Format: LCP-protected ePub

Size: 16 Mb

ISBN: 9780190453237


Motor control has established itself as an area of scientific research characterized by a multi-disciplinary approach.

Scientists working in the area of control of voluntary movements come from different backgrounds including but not limited to physiology, physics, psychology, mathematics, neurology, physical therapy, computer science, robotics, and engineering. One of the factors slowing progress in the area has been the lack of communication among researchers representing all these disciplines. A major objective of the current book is to overcome this deficiency and to promote cooperation and mutual understanding among researchers addressing different aspects of the complex phenomenon of motor coordination. The book offers a collection of chapters written by the most prominent researchers in the field. Despite the variety of approaches and methods, all the chapters are united by a common goal: To understand how the central nervous system controls and coordinates natural voluntary movements. This book will be appreciated as a major reference by researchers working in all the subfields that form motor control. It can also be used as a supplementary reading book for graduate courses in such fields as kinesiology, physiology, biomechanics, psychology, robotics, and movement disorders.

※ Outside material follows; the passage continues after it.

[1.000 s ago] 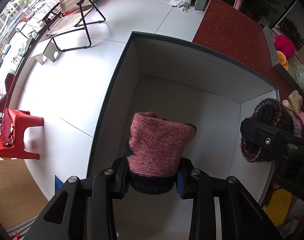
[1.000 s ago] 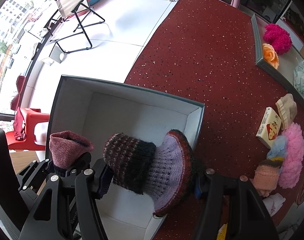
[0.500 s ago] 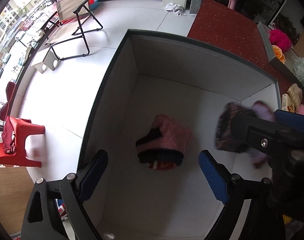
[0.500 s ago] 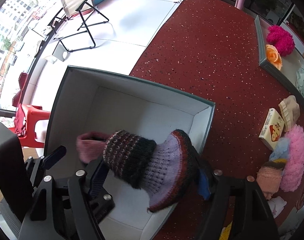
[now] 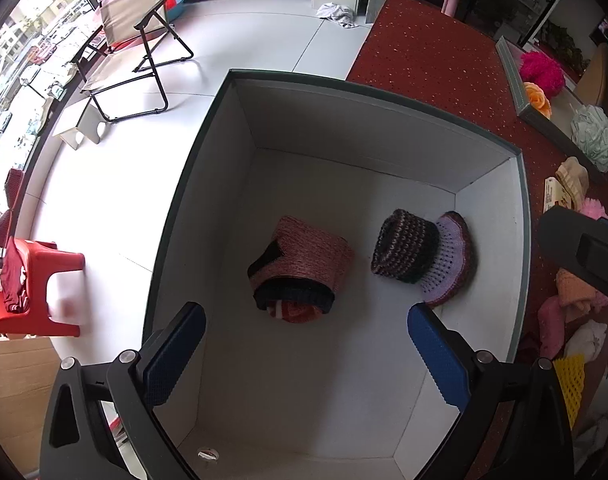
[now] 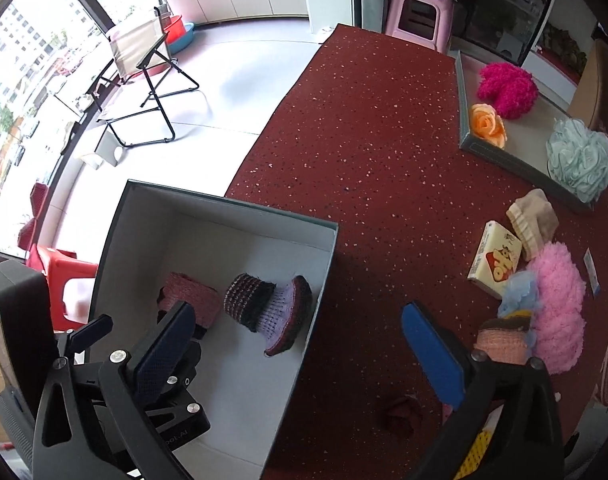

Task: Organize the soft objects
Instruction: 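Open both tools to drop the sock and slipper into the box, then move both tools back toward the red rose and yellow foam net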

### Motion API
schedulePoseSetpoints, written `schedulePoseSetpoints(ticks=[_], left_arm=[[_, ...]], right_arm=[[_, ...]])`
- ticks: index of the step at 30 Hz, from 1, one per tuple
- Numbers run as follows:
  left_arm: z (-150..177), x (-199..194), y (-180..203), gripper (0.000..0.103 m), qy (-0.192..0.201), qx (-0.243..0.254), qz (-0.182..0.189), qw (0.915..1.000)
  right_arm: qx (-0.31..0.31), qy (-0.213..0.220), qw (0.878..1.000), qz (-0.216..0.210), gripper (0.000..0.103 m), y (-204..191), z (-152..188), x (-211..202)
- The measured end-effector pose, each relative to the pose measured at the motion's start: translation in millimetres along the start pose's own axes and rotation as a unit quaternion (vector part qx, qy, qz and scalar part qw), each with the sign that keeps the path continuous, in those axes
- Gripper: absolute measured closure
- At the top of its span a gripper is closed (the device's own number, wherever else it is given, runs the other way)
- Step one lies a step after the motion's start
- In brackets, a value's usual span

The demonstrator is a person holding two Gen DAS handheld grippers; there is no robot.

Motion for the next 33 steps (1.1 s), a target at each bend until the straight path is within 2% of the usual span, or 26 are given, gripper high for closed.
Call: schedulePoseSetpoints(ticks=[3, 8, 14, 19, 25, 29, 33], left_arm=[[3.1, -6.7, 9.3, 0.001, -0.002, 0.013, -0.003, 0.9999], [11.6, -20.4, 35.4, 0.001, -0.002, 0.04, 0.001, 0.9992], [35.8, -33.9, 80.3, 0.001, -0.016, 0.086, 0.018, 0.996], [64.9, -40.3, 134.4, 0.001, -0.038, 0.135, 0.051, 0.9888], [84.2, -28.0, 199.0, 0.001, -0.056, 0.186, 0.059, 0.9792], [86.5, -7.8, 222.8, 0.001, -0.071, 0.195, 0.04, 0.9774], [80.9, 8.4, 232.5, 0.001, -0.068, 0.185, 0.017, 0.9801]], right_arm=[[0.022, -0.011, 1.0, -0.017, 0.0, 15.4, 16.1, -4.1], [0.048, -0.025, 0.998, -0.018, 0.0, 51.0, 52.1, -15.0], [0.091, -0.052, 0.994, -0.009, 0.0, 107.6, 118.6, -26.1], [0.168, -0.071, 0.983, 0.015, 0.0, 169.2, 182.5, -32.4], [0.254, -0.094, 0.962, 0.04, 0.0, 229.7, 249.1, -35.9], [0.275, -0.092, 0.956, 0.037, 0.0, 244.2, 265.7, -38.8], [0.274, -0.088, 0.957, 0.022, 0.0, 246.5, 266.7, -36.9]])
Point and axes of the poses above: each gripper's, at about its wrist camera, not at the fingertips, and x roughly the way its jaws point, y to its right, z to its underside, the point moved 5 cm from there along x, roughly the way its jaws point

In one concise volume, Motor Control presents the diversity of the research performed to understand human movement. Deftly organized into 6 primary sections, the editors, Dr Frédéric Danion and Dr Mark Latash, have invited the who’s who of specialists to write on:

  • Motor Control: Control of a Complex
  • Cortical Mechanisms of Motor Control
  • Lessons from Biomechanics
  • Lessons from Motor Learning and Using Tools
  • Lessons from Studies of Aging and Motor Disorders
  • Lessons from Robotics

Motor Control will quickly become the go-to reference for researchers in this growing field. Researchers from mechanics and engineering to psychology and neurophysiology, as well as clinicians working in motor disorders and rehabilitation, will be equally interested in the pages contained herein.